Praga es igual a la memoria de sus meseros. Parece que decidió permanecer en el recuerdo de su majestuoso pasado, cuando la realeza austro-húngara la saturó de palacios fantásticos, dignos de cualquier leyenda de princesas y dragones. No hay respiro para la mediocridad ni la indecencia arquitectónicas; cada pincelada pétrea fue concebida con la misma elegancia de la construcción final. Sus estrechas calles y acogedores callejones son el único sitio donde podría concebirse la aparición de hadas madrinas.

Sin embargo, ya oscurecido el cielo sobre Praga, toda ella es recubierta por una resina de ámbar para fosilizar su belleza frente a nuestros ojos, como si viéramos al mosquito milenario atrapado dentro de una piedra translúcida y pudiéramos adivinar su vuelo antiguo y enterarnos de los secretos de su época. Asimismo, surgen como susurros las historias de la metrópoli checa, desde cada uno de sus recovecos góticos y sus pilares renacentistas.

Solamente existió un mesero que se atrevió a tomar nota del espíritu de Praga, cuya osadía se vio obligado a pagar con la vida a corta edad. No es que la ciudad provoque un malestar como el de Gregorio Samsa, sino que la cápsula de tiempo dentro de la cual pervive hace incomprensible al resto del mundo, y eso es lo que debe confundir a sus habitantes. Desde el número 22 del Callejón del Oro, Kafka confirmó el esplendor de su cuna con puño y letra, a sólo 100 metros del castillo que inspirara su histórica novela. ¿O es que habrá otra manera de compararse frente a Praga que como un bicho despreciable?

No hay nada de la memoria de esta ciudad que ella misma olvide.
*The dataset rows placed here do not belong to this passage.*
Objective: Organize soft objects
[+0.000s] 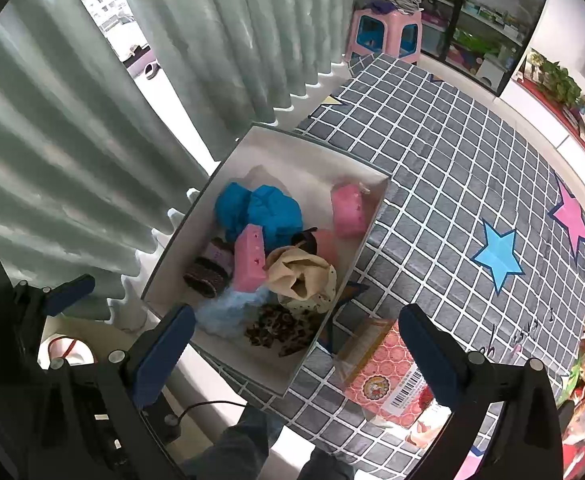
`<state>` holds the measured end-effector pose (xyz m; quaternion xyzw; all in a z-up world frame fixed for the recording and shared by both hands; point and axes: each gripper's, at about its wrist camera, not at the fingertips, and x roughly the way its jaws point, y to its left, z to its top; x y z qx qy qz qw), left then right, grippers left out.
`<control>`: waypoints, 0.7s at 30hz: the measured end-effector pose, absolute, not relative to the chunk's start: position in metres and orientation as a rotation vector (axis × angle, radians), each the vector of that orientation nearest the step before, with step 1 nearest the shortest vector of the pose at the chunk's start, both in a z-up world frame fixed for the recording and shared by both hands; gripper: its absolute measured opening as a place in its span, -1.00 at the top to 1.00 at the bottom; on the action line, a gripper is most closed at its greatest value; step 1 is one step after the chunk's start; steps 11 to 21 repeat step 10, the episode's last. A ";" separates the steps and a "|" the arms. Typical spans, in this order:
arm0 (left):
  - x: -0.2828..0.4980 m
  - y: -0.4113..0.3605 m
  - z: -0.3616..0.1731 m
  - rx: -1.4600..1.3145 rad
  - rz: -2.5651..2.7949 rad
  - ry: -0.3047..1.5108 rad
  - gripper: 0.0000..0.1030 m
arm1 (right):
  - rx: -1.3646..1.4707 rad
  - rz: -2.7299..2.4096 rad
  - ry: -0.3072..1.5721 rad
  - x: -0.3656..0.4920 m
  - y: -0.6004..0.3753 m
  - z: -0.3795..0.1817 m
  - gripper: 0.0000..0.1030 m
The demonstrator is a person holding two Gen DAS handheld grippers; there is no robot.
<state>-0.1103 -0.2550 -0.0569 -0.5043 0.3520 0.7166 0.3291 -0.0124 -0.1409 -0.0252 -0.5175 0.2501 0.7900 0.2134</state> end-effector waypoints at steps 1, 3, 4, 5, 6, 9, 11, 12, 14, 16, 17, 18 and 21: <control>-0.110 -0.255 -0.057 -1.320 1.876 0.923 -0.78 | -1.435 2.195 0.695 -0.013 -0.141 -0.025 -1.00; -0.110 -0.255 -0.056 -1.320 1.877 0.926 -0.78 | -1.435 2.195 0.695 -0.012 -0.141 -0.025 -1.00; -0.111 -0.255 -0.056 -1.322 1.878 0.927 -0.78 | -1.435 2.195 0.696 -0.012 -0.141 -0.025 -1.00; -0.112 -0.255 -0.056 -1.325 1.879 0.927 -0.78 | -1.436 2.195 0.697 -0.012 -0.141 -0.025 -1.00; -0.112 -0.256 -0.056 -1.329 1.879 0.926 -0.78 | -1.437 2.197 0.699 -0.012 -0.141 -0.025 -1.00; -0.113 -0.258 -0.052 -1.308 1.879 0.873 -0.78 | -1.442 2.202 0.700 -0.014 -0.141 -0.026 -1.00; -0.114 -0.260 -0.050 -1.289 1.888 0.849 -0.78 | -1.437 2.207 0.702 -0.014 -0.141 -0.026 -1.00; -0.114 -0.260 -0.050 -1.289 1.888 0.849 -0.78 | -1.437 2.207 0.702 -0.014 -0.141 -0.026 -1.00; -0.114 -0.260 -0.050 -1.289 1.888 0.849 -0.78 | -1.437 2.207 0.702 -0.014 -0.141 -0.026 -1.00; -0.114 -0.260 -0.050 -1.289 1.888 0.849 -0.78 | -1.437 2.207 0.702 -0.014 -0.141 -0.026 -1.00; -0.114 -0.260 -0.050 -1.289 1.888 0.849 -0.78 | -1.437 2.207 0.702 -0.014 -0.141 -0.026 -1.00; -0.114 -0.260 -0.050 -1.289 1.888 0.849 -0.78 | -1.437 2.207 0.702 -0.014 -0.141 -0.026 -1.00; -0.114 -0.260 -0.050 -1.289 1.888 0.849 -0.78 | -1.437 2.207 0.702 -0.014 -0.141 -0.026 -1.00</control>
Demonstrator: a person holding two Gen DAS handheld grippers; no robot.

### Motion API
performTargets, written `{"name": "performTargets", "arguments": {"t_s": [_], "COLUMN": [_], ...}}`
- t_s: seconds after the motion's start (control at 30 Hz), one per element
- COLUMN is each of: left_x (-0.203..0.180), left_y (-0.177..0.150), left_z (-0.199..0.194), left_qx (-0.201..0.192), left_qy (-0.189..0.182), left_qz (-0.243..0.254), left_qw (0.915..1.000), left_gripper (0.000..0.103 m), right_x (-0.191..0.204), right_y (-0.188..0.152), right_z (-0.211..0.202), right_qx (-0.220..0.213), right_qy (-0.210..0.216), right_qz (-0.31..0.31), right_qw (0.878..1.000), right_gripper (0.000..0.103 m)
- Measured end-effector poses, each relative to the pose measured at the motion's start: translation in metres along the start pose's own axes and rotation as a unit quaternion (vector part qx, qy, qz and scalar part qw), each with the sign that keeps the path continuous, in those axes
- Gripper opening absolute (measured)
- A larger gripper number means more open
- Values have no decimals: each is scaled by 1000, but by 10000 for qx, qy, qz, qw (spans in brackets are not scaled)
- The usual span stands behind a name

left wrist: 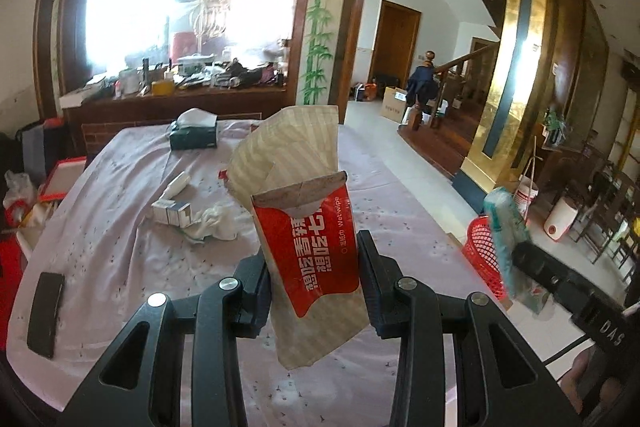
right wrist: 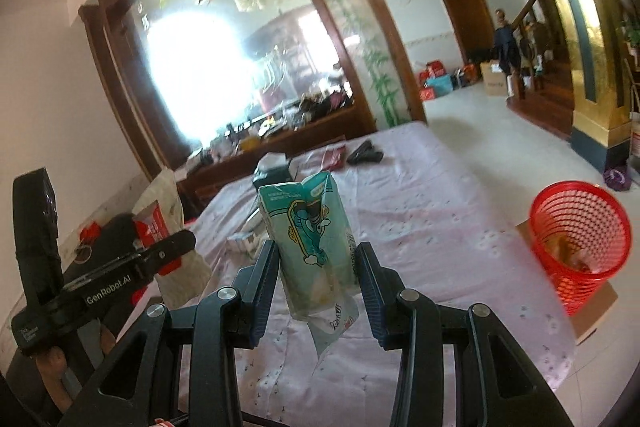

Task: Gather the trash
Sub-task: 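Carry the paper packet and teal package in both tools over the red wastebasket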

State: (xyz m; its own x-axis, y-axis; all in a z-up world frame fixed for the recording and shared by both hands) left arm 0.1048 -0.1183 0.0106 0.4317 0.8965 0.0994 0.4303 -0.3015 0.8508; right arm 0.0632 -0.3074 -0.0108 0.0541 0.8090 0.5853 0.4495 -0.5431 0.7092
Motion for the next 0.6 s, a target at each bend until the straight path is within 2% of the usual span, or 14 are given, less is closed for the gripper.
{"name": "performTargets", "arguments": {"t_s": [0.4,0.6], "left_x": [-27,-40], "left_y": [17,25], "left_z": [0,-3], "left_qx": [-212,-374], "left_qy": [-374,-423], "left_qz": [311,548], "left_qw": [9986,9969], "left_gripper": [37,37], "right_x": [-22,-36], "right_y": [20,30], "right_z": [-35,-50], "right_qx": [-508,-769], "right_qy": [-221,-357], "right_qz": [138,272], "right_qw": [9984,9960], "right_gripper": [43,43]}}
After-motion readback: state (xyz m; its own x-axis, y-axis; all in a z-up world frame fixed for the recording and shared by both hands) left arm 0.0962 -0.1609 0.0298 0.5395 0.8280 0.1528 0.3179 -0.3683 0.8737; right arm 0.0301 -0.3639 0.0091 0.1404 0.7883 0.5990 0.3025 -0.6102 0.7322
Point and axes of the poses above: each gripper's, at about its wrist camera, not at the fingertips, and z roughly the way its jaws point, x to its left, y to its top, the point moved 5 cm from there along z, roughly the way its jaws point, and after that the axes turned 15 degrees about z, right-handed, at the moved point
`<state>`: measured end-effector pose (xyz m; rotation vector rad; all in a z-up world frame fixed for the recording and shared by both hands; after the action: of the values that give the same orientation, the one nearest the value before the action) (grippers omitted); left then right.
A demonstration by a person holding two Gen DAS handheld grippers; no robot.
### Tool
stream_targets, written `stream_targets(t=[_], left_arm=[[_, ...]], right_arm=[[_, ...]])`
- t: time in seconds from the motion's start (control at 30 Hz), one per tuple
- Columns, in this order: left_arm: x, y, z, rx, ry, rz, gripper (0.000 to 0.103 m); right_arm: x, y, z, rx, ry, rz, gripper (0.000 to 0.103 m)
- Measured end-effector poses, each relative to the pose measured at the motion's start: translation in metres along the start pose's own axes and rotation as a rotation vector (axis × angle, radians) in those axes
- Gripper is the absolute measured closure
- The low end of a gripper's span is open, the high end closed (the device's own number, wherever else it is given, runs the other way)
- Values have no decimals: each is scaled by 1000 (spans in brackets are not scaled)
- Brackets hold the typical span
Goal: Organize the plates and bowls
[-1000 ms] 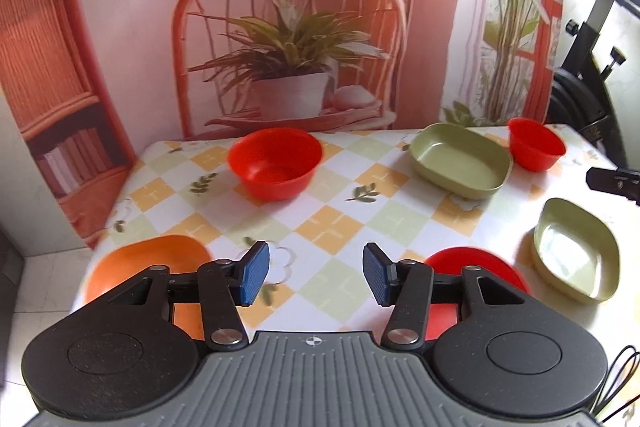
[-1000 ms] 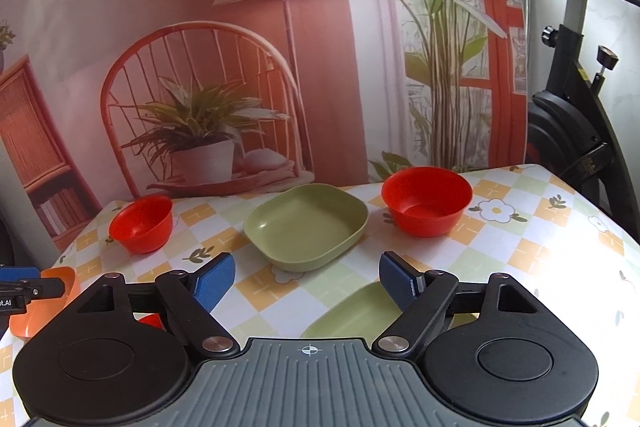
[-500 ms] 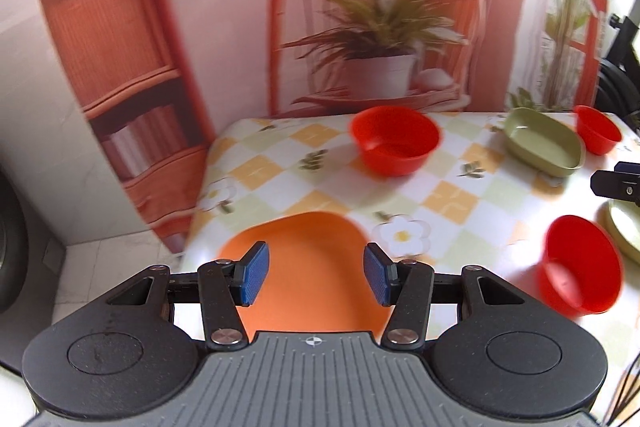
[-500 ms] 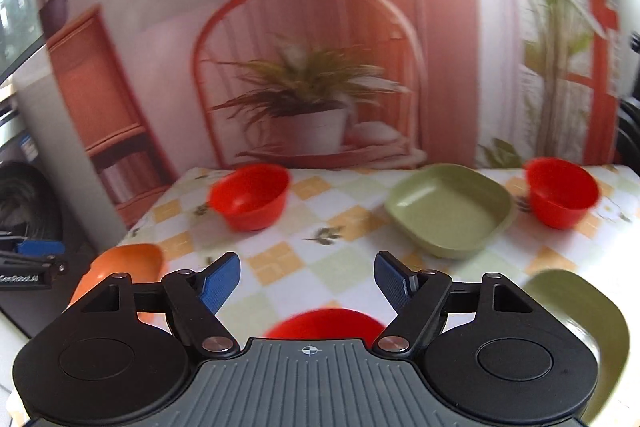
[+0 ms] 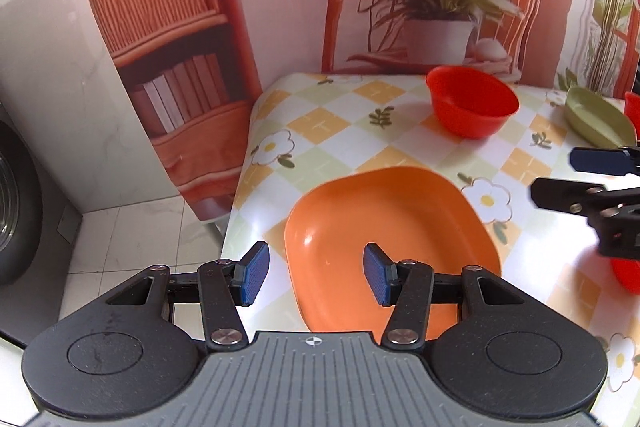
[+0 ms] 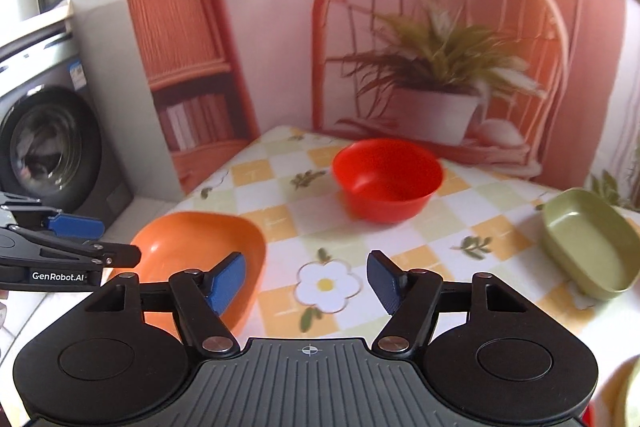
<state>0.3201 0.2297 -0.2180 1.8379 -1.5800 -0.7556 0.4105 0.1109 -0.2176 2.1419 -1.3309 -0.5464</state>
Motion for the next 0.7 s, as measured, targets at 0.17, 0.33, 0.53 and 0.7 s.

Desde el medieval Puente de Carlos hasta los últimos años de su régimen comunista, cada recuerdo permanece tatuado arquitectónicamente alrededor de las aguas de la eterna juventud que riega a través de Praga el río Moldava. ¿Para qué olvidar si lo puede conservar todo intacto? Incluso su moneda, la corona checa, ha resistido el embate de la globalización económica europea. Cada uno de sus rasgos permanecen intactos, como un poema aprendido y disecado entre los labios de la Tierra.

Cuando se deja Praga, se le recuerda como se memoriza un cuento de buenas noches que se le narrará a un niño para que duerma con una sonrisa de esperanza. Aunque es un hecho que no hay cuentista convincente ni palabras ideales para hablar del recuerdo perpetuo de Praga como ella misma puede hacerlo, si bien lo ha visto todo en piedra propia durante el paso de cada uno de sus siglos, y no hay virtud más apreciable que la buena memoria.